| WHAT TO WORK ON |
From the data that follows, report the number of lines including "gripper", and only that number.

| PROVIDED ENTRIES |
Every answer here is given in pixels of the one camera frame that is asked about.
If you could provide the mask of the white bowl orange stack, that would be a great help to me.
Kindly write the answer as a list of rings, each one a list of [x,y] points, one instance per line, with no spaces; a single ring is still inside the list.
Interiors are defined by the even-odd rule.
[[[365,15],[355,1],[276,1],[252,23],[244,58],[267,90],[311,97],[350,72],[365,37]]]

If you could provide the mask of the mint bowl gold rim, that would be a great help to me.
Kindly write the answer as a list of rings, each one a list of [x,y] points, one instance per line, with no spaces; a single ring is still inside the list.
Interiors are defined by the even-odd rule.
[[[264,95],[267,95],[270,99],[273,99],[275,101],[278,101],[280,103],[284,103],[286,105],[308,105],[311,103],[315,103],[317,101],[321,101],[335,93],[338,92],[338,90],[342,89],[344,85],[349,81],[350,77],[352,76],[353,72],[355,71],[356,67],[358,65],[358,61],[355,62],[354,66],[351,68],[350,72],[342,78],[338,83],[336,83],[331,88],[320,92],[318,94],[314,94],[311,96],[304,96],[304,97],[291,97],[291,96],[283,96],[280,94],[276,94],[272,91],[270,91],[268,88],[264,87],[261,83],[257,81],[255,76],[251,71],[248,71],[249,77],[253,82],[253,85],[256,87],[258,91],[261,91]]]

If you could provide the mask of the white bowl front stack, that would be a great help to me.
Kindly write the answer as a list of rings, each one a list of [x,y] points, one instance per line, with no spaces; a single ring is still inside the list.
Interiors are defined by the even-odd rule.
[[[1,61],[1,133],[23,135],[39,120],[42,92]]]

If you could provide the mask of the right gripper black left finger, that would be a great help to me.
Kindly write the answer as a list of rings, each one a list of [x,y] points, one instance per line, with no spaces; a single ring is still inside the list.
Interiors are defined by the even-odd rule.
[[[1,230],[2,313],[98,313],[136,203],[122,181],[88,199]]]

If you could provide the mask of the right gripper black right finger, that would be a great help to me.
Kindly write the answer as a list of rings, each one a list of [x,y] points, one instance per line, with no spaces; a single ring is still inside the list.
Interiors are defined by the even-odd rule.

| EXERCISE SOLUTION |
2